Stata is a complete, integrated statistical package that provides everything you need for data analysis, data management, and graphics. More information can be found at: http://www.stata.com/
Stata on the HPC3
Interactive Stata Sessions
- For graphical Stata, please login to: hpc3-desktop.wharton.upenn.edu Once you have started a MATE desktop, open a Terminal and use the
qlogin
command, thenxstata-se
will start the GUI. - Textual:
qrsh stata-se
Submitting a Stata Job
Create Stata Commands File
Create a .do file with your commands, for example:
display "Hello, world" exit
Create Stata Job Script
Create a .sh file with at least the following contents:
#!/bin/bash stata-se do your-commands-file.do > filename_${JOB_ID}.log 2>&1
Notice the ‘>’ and ‘2>&1’ … these send the output to a log file with a JOB_ID number, so that if you run the code multiple times, you will have separate logs. It’s even more important for Array Jobs, which you’ll want to add SGE_TASK_ID to your log name, as well:
#!/bin/bash stata-se do your-commands-file.do > filename_${JOB_ID}_${SGE_TASK_ID}.log 2>&1
A fleshed out script (/usr/local/demo/Stata/demo.sh) that works well for most Stata jobs:
#!/bin/bash #$ -N stata_demo #$ -j y # set up the Stata job DOFILE=$1 LOG=$DOFILE.${JOB_ID}$(if [[ ! ${SGE_TASK_ID} == 'undefined' ]]; then echo ".${SGE_TASK_ID}"; fi).log shift 1 echo $@ # say what you're doing echo running stata dofile: ${DOFILE}, logging to: ${LOG}$(if [[ -n $@ ]]; then echo ", with args: $@"; fi) # RUN THE JOB stata-se do $DOFILE > $LOG 2>&1 $@
Submit Stata Job
$ qsub demo.sh myDOfile.do arg1 arg2 arg3
More information on job submission, monitoring, and control at Job Management
Install Personal Packages to PERSONAL Directory
Wharton Computing will generally not install non-Stata Corp developed packages (user-written packages). You are welcome to install them to your own PERSONAL directory.
There are a tremendous number of user-written programs for Stata available which, once installed, act just like official Stata commands. Some are conveniences, like outreg for formatting regression output. Others calculate results Stata itself does not, such as polychoric for polychoric correlations. A few represent major extensions of Stata’s capabilities, such as ice and mim for multiple imputation or gllamm for mixed models. Most of these programs are stored at Boston College’s Statistical Software Components archive (or SSC).
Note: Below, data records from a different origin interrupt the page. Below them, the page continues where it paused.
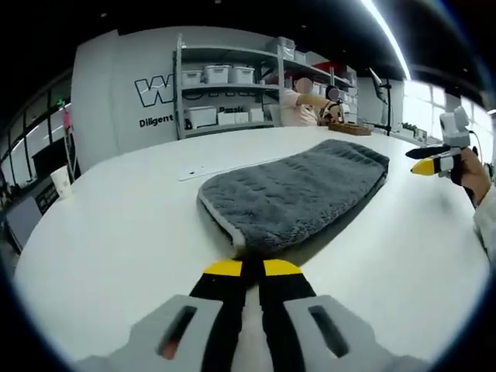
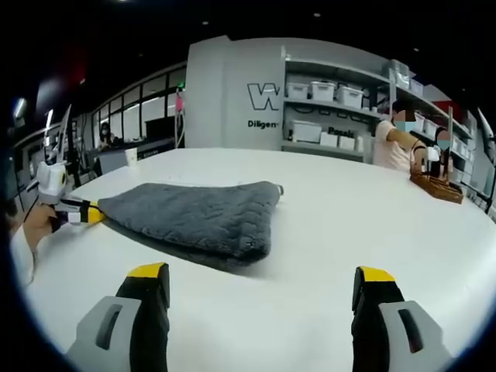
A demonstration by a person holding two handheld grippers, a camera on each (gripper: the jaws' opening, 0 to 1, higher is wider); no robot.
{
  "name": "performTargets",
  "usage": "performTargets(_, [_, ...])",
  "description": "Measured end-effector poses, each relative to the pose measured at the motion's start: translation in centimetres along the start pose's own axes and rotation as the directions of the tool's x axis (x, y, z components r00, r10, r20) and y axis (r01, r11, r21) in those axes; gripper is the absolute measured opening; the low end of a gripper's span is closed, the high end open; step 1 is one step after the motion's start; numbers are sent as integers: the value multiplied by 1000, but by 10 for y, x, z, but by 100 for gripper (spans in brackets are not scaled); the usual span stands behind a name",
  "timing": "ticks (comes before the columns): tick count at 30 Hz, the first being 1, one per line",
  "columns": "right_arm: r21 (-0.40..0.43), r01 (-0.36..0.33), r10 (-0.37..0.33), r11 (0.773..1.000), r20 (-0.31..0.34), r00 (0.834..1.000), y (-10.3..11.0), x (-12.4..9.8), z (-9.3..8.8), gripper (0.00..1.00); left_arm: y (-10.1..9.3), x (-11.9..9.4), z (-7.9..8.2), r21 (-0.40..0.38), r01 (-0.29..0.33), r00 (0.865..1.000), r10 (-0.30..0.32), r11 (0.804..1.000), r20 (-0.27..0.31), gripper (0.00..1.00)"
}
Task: Open the folded towel by lifting each exposed corner and separating the folded layers until the towel lies flat within the target outline without major curled edges
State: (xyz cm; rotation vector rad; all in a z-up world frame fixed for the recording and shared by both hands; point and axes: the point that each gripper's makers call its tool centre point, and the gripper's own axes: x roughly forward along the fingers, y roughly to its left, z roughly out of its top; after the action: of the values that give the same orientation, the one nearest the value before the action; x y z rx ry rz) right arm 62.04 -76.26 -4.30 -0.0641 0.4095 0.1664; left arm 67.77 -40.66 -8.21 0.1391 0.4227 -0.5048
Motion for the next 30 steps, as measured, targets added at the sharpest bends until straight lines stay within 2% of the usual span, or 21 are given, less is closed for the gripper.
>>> performTargets(30, [-31,-10,9,999,-23,1000,5,3,-2,99,38,-44,-15,13,-62,997,63,998,-54,4])
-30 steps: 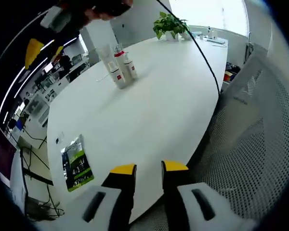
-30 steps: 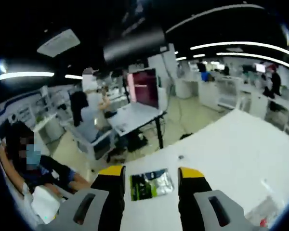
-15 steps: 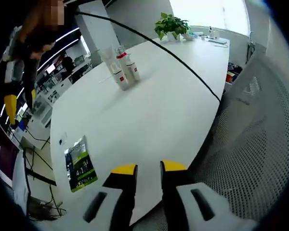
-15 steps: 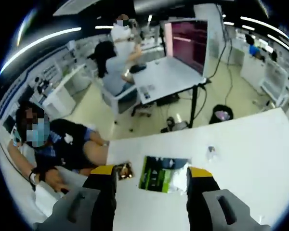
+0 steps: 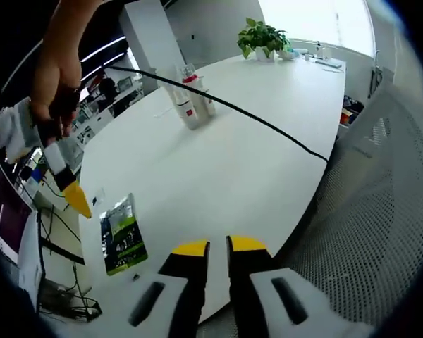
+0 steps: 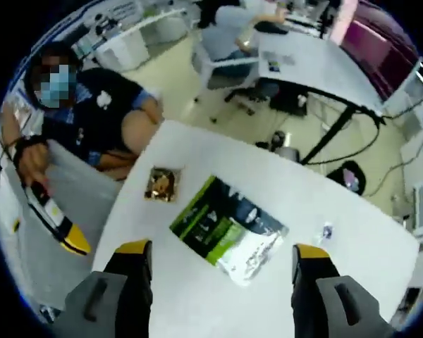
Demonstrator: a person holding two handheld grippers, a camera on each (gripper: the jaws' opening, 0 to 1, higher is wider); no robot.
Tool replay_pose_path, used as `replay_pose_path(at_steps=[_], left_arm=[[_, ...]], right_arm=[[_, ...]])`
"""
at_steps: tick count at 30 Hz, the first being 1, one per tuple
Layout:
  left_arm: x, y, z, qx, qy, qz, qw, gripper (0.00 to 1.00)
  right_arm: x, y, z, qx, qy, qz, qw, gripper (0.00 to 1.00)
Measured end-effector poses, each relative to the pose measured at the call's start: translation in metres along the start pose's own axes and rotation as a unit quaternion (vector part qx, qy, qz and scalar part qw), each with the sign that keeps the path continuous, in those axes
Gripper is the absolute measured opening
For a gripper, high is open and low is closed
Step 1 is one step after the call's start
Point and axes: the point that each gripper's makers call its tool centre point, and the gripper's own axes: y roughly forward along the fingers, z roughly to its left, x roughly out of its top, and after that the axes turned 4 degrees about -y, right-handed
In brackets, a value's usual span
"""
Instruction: Arrange the skincare products in the storage area until every visible bottle or jar stands upright without overlapping.
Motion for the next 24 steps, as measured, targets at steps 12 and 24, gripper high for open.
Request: replay_pose_path(at_steps=[12,24], left_arm=[[-0.003,0.001,-0.005,-0.011,-0.005,0.007,0.9999,0.05],[-0.009,0.002,-0.006,-0.018,-0.010,0.016,0.9997,0.02]], right_arm=[[-0.013,0.063,-0.003,0.033,-0.360,0.138,0.9220,0.99],[-0.019,0.098,-0.006,0.066,-0.383,0.159,0.9075,0.94]])
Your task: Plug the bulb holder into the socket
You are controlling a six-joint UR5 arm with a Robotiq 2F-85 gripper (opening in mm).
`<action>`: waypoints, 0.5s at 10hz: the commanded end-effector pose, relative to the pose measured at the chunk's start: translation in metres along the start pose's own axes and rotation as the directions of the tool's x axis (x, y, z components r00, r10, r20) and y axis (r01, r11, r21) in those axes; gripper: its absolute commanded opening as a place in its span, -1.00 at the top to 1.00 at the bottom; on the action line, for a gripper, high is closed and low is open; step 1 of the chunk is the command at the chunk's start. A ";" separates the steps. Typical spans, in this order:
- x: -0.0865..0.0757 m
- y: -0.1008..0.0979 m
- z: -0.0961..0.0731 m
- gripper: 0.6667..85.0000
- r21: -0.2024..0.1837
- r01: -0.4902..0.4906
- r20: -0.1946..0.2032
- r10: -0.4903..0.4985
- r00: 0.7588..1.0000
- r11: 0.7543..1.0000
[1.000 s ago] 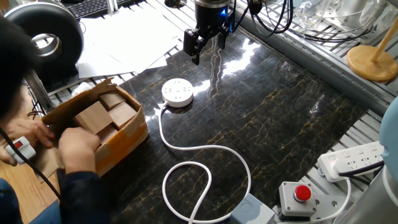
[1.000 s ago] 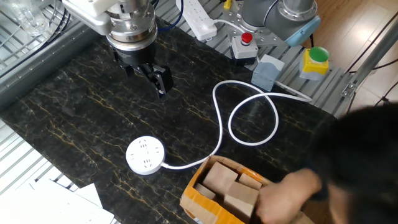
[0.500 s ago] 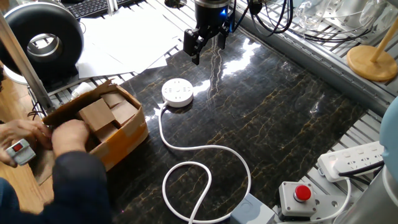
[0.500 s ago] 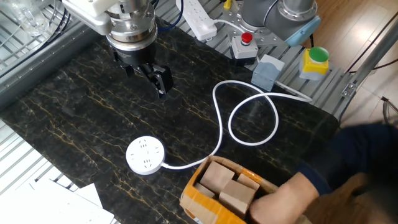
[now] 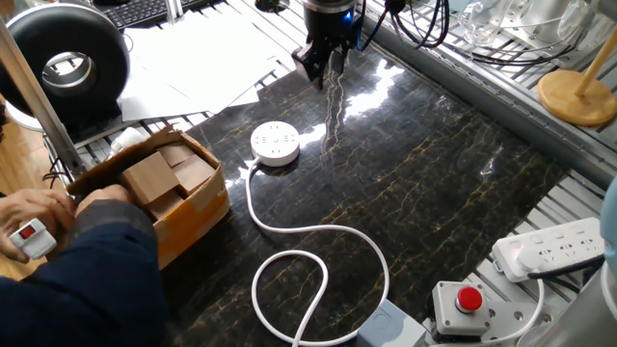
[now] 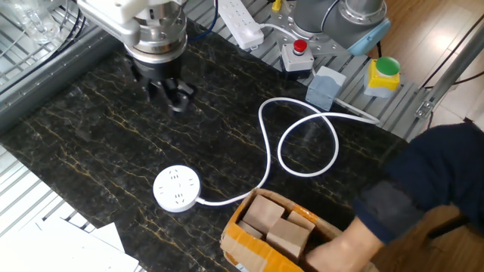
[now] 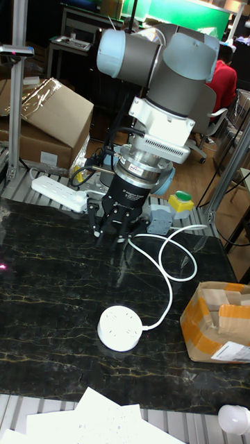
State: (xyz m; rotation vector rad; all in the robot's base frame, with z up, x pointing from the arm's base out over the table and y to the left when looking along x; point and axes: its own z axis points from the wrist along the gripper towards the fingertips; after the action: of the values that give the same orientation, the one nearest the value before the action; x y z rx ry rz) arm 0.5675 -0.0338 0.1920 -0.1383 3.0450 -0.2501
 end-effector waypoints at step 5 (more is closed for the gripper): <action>-0.004 -0.008 -0.002 0.98 0.031 0.024 0.016 -0.024 1.000 0.999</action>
State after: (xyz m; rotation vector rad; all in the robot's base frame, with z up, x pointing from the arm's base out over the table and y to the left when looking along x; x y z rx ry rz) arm 0.5714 -0.0410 0.1941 -0.1680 3.0269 -0.3018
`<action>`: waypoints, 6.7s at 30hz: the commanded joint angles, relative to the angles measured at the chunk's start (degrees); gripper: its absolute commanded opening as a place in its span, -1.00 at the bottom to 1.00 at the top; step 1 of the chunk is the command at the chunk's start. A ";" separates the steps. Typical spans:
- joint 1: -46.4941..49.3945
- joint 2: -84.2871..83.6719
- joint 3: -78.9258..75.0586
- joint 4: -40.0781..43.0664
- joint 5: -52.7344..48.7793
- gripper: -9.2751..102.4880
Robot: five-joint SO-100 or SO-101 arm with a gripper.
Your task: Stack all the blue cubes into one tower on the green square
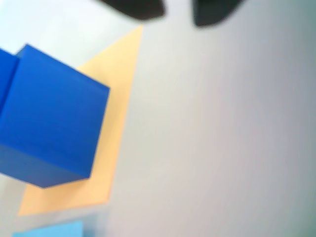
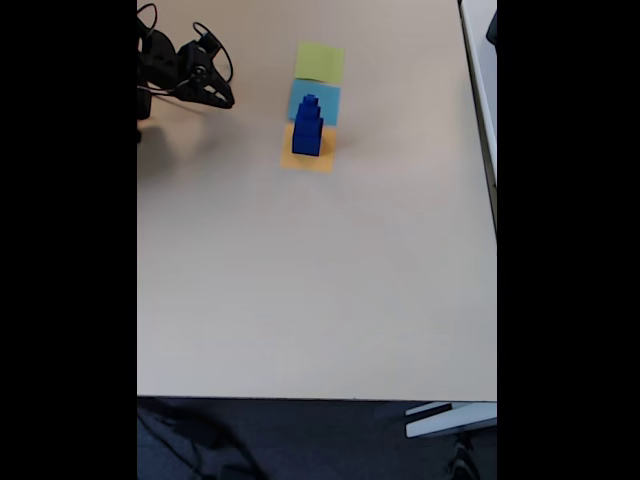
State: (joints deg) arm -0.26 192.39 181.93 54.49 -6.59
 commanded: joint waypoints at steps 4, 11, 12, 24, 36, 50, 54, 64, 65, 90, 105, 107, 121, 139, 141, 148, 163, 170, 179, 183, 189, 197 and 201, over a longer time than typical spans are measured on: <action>-0.18 1.49 0.35 0.44 0.35 -0.83; -0.18 1.49 0.35 0.44 0.35 -0.83; -0.18 1.49 0.35 0.44 0.35 -0.83; -0.18 1.49 0.35 0.44 0.35 -0.83; -0.18 1.49 0.35 0.44 0.35 -0.83; -0.18 1.49 0.35 0.44 0.35 -0.83; -0.18 1.49 0.35 0.44 0.35 -0.83; -0.18 1.49 0.35 0.44 0.35 -0.83; -0.18 1.49 0.35 0.44 0.35 -0.83; -0.18 1.49 0.35 0.44 0.35 -0.83; -0.18 1.49 0.35 0.44 0.35 -0.83; -0.18 1.49 0.35 0.44 0.35 -0.83; -0.18 1.49 0.35 0.44 0.35 -0.83; -0.18 1.49 0.35 0.44 0.35 -0.83; -0.18 1.49 0.35 0.44 0.35 -0.83; -0.18 1.49 0.35 0.44 0.35 -0.83; -0.18 1.49 0.35 0.44 0.35 -0.83; -0.26 1.49 0.35 0.44 0.35 -0.83; -0.44 1.41 0.35 0.62 -0.26 -0.83; -0.79 1.41 0.35 -0.88 3.08 -0.83; -1.32 1.41 0.26 -10.72 15.64 -0.83; -1.58 1.41 -1.32 -20.74 34.98 -0.83; -1.58 1.41 -2.46 -24.35 42.98 -0.83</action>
State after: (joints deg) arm -1.05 192.39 180.79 33.31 31.20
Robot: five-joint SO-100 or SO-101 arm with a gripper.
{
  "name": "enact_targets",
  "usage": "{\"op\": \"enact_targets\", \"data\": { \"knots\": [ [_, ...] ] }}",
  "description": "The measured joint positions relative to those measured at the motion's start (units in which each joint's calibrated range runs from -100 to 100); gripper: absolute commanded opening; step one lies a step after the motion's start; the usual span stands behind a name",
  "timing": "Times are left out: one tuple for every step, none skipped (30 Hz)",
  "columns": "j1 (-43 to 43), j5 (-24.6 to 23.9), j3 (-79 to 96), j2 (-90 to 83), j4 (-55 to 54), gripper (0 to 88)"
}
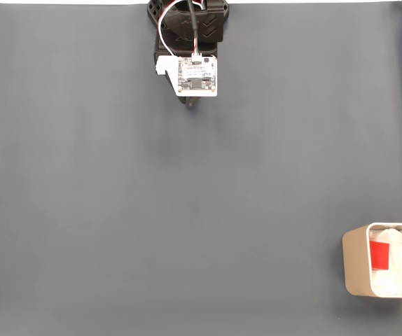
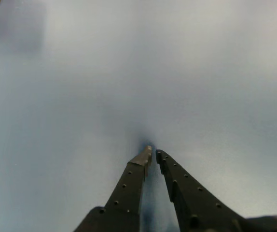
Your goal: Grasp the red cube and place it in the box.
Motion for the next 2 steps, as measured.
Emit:
{"op": "enact_targets", "data": {
  "knots": [
    [0.0, 0.0, 0.0, 0.0, 0.0, 0.0],
    [0.0, 0.0, 0.0, 0.0, 0.0, 0.0]
  ]
}}
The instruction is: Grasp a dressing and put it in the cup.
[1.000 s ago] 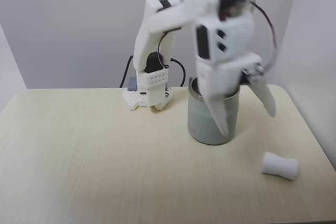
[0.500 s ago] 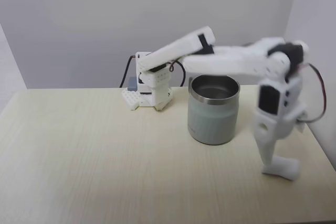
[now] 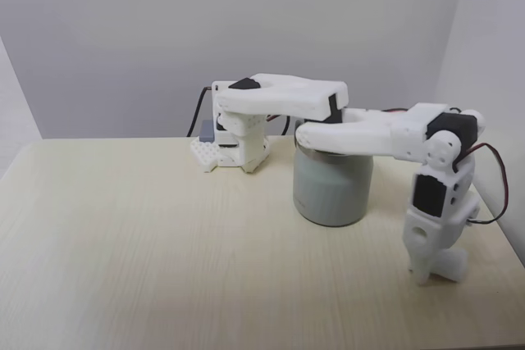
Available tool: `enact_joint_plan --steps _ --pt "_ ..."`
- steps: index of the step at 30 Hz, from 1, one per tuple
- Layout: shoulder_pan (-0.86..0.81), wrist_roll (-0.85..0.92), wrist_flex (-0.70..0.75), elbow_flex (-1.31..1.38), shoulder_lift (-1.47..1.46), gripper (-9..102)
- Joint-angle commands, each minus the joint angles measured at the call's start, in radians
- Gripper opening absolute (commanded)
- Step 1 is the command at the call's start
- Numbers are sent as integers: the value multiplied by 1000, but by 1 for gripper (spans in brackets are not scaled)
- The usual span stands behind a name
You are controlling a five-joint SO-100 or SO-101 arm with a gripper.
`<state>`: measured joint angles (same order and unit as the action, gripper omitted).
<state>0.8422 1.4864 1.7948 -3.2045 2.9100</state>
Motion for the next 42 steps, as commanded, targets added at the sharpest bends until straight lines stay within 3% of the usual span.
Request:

You are welcome to install any user-written commands you desire to use on Wharton’s HPC systems, which will be installed into your PERSONAL (a Stata variable) directory. To see what directories Stata is currently using, use the ‘sysdir’ command in Stata. Using your PERSONAL directory, you don’t need to worry about programs you install causing problems for others. On the other hand, this means you need to install the user-written programs you want yourself. Wharton Computing does not try to identify some useful set of user-written programs and make them available to everyone, as our user base is extremely diverse.
Finding User-Written Programs
If you know the name of the program you want to use, you can go directly to Installing User-Written Programs. However, it’s much more common to know what you want to do without knowing what program (if any) can do it. This is a job for Stata’s findit command.
For example, suppose you wanted to do something with Heckman selection models but don’t know what command to use. Type:
. findit heckman
The result is a tremendous amount of information. The findit command first searches Stata’s official help files and notes that there is an official heckman command and several other related commands (this makes findit a powerful tool for figuring out how to do things in Stata in general, not just for finding user-written programs). It then searches Stata’s web site and locates several FAQ entries, plus an example on UCLA’s large statistics web site. It then begins to list relevant user-written programs, organized into “packages.” Programs that were described in the Stata Journal or the older Stata Technical Bulletin are listed first.
Installing User-Written Programs
If you know the name of the package you want to install, you can install it by typing in Stata:
. ssc install package
Updating User-Written Programs
It can be important to maintain the latest versions of any user-written programs you install. Sometimes updates will include important bug fixes, though the SSC archive has quality control measures in place to try to catch bugs before the program is distributed.
The easiest way to check that your user-written programs are up-to-date is to type:
. adoupdate
The adoupdate command notes where each package was downloaded from and goes back to that location to see if a more recent version is available. If there is, you can install the latest version by typing:
. adoupdate, update
You can get a list of the packages you’ve installed by typing:
. ado dir
This can be very helpful for catching things like having downloaded stb0067_3 rather than ice. You can remove a package by typing:
. ado uninstall package
where package should be replaced by either the name of the package you want to remove or the number it is given by ado dir, including the brackets around it.
For example, suppose you downloaded some earlier version of ice that was associated with a Stata Journal article. Just typing:
. ssc install ice
will fail because you already have a copy of ice.ado and all the other related files, and the installer refuses to overwrite them. Thus you need to identify and remove the older version. To do so, type:
. ado dir
If the results included the entry:
[6] package st0067_3 from http://www.stata-journal.com/software/sj7-4 SJ7-4 st0067_3. Update: Multiple imputation of missing...
you could remove it by typing either:
. ado uninstall st0067_3
or
. ado uninstall [6]
Then
. ssc install ice
will successfully install the latest version. You should then type:
. adoupdate
periodically to ensure that ice stays up-to-date.